**Work task**.
Would you write out each line of the material below exactly, skipping every picture?

**Data for this task**.
○ ○ ○ ○
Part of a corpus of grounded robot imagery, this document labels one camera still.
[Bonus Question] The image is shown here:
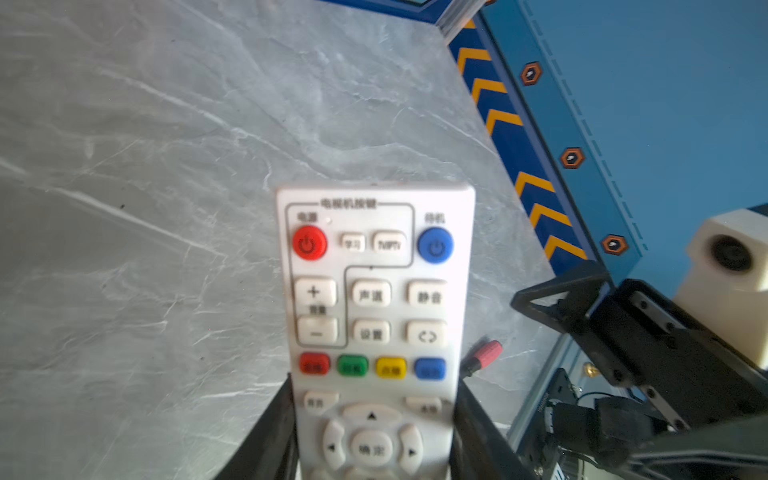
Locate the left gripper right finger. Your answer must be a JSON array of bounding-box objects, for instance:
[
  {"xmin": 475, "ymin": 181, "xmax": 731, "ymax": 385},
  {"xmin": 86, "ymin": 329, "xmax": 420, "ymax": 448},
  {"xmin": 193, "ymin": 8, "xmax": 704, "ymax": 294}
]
○ ○ ○ ○
**Exercise response**.
Part of a corpus of grounded robot imagery, this document labels one camera still.
[Bonus Question] The image is shown here:
Locate the left gripper right finger. Your answer must be a JSON array of bounding-box objects, for instance:
[
  {"xmin": 475, "ymin": 181, "xmax": 731, "ymax": 385},
  {"xmin": 86, "ymin": 329, "xmax": 420, "ymax": 448},
  {"xmin": 193, "ymin": 8, "xmax": 704, "ymax": 294}
]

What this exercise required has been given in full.